La isla de las tentaciones es un juego muy peligroso en el que te puedes quemar, a nadie le amarga un dulce y esto lleva al límite a cualquiera. Pero si hay amor, unión sincera y ganas de superarlo juntos, se puede salir de allí incluso con una relación más fuerte y renovada. Áless Livi y su novia Patricia así lo han demostrado. Entraron para ponerse a prueba y la han superado (al menos es lo que vimos en la final, que ya veremos en breve si siguen juntos o no). Su última hoguera parecía la de dos recién casados que no podían dejar de mirarse y besarse. Tuvieron sus momentos de duda, más ella que él por aquello de la inseguridad y el miedo a perderle, pero su confianza fue más fuerte que todo y, aunque hayan tenido discusiones y se hayan echado en cara ciertas actitudes, ninguno de los dos cayó en la tentación. Al contrario, descubrieron que se quieren y aspiran a resolver sus miedos juntos y de la mano.

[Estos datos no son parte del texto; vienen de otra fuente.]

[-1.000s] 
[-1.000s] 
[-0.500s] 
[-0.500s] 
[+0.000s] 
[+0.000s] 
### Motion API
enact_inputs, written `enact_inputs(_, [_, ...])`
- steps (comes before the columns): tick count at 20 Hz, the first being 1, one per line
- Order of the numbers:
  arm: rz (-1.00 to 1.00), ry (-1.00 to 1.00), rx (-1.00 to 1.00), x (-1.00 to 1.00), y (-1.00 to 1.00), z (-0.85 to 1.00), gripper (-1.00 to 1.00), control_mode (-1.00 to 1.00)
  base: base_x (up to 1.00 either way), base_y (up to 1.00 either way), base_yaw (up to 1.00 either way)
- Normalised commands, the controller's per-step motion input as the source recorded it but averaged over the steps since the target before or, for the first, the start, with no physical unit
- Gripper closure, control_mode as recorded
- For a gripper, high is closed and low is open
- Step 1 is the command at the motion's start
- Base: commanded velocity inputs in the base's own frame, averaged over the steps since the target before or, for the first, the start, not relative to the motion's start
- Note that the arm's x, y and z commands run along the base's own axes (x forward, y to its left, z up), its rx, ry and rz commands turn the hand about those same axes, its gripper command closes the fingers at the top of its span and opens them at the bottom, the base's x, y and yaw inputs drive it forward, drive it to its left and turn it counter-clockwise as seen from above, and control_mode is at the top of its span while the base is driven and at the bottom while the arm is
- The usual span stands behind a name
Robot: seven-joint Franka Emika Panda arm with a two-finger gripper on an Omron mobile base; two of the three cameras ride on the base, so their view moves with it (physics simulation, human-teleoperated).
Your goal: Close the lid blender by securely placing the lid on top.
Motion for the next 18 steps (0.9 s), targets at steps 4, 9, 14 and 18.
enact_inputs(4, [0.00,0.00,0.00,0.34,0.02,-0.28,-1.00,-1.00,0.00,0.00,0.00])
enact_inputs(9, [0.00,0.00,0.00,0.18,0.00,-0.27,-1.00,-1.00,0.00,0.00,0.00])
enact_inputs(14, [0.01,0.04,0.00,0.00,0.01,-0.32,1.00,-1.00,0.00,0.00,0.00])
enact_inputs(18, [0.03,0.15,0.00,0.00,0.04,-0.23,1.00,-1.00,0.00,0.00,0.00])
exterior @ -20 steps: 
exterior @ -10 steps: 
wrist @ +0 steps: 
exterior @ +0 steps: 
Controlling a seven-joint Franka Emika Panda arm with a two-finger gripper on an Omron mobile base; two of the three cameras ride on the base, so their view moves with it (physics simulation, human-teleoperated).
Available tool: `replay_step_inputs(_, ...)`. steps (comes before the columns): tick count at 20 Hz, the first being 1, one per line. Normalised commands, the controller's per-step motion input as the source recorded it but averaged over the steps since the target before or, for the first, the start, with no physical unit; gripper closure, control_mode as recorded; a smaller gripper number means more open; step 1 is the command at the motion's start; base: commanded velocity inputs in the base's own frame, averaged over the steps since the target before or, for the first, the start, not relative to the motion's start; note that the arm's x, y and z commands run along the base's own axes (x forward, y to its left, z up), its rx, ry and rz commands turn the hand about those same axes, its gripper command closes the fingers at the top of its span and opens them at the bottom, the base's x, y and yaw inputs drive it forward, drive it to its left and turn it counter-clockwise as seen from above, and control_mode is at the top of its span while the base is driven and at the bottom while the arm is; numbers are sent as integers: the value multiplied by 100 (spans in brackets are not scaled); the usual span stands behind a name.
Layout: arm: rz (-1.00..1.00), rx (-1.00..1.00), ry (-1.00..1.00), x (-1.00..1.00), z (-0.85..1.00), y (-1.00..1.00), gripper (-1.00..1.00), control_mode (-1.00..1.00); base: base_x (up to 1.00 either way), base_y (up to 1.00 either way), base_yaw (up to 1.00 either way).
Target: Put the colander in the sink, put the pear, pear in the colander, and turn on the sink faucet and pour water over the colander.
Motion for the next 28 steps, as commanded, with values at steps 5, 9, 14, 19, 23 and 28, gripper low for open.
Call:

Hay quienes como Mayka prefieren quedarse en el yoísmo y no aprender de los errores. La ex de Pablo se ha dedicado todo el programa a echar la culpa al que fuera su novio sin mirarse el ombligo y el resultado ha sido lo que hemos visto. Una hoguera un tanto patética. Y no porque haya mordido la manzana, eso puede pasarle a cualquiera, sobre todo si la relación está en las últimas, sino por no saber enmendar el error, aprender de él y pedir disculpas de forma sincera, no para quedar bien. Uno puede acabar una relación y hacer las cosas bien, o embarrarlo todo, como ha sido el caso. Este miércoles descubriremos si su romance con Óscar era tan auténtico como ella creía o tan solo un paripé de él para llevársela al huerto. Nos da en la nariz que es más lo segundo que lo primero, pero toca esperar.

Conclusión: por encima de los engaños, los ataques de nervios y los sollozos interminables de sus concursantes, están las conclusiones saludables a las que llegan después de una montaña rusa de sentimientos. Nos quedamos con una Marta y Lester que por fin pudieron romper el ciclo, con una Melodie liberada, una Melyssa que se quiere y un Pablo que tuvo el coraje de quemar a Rosito y darse la oportunidad de ser feliz él solito. Nadie dijo que era fácil pero según los que saben son los caminos más complejos y pedregosos los que conducen a finales más felices.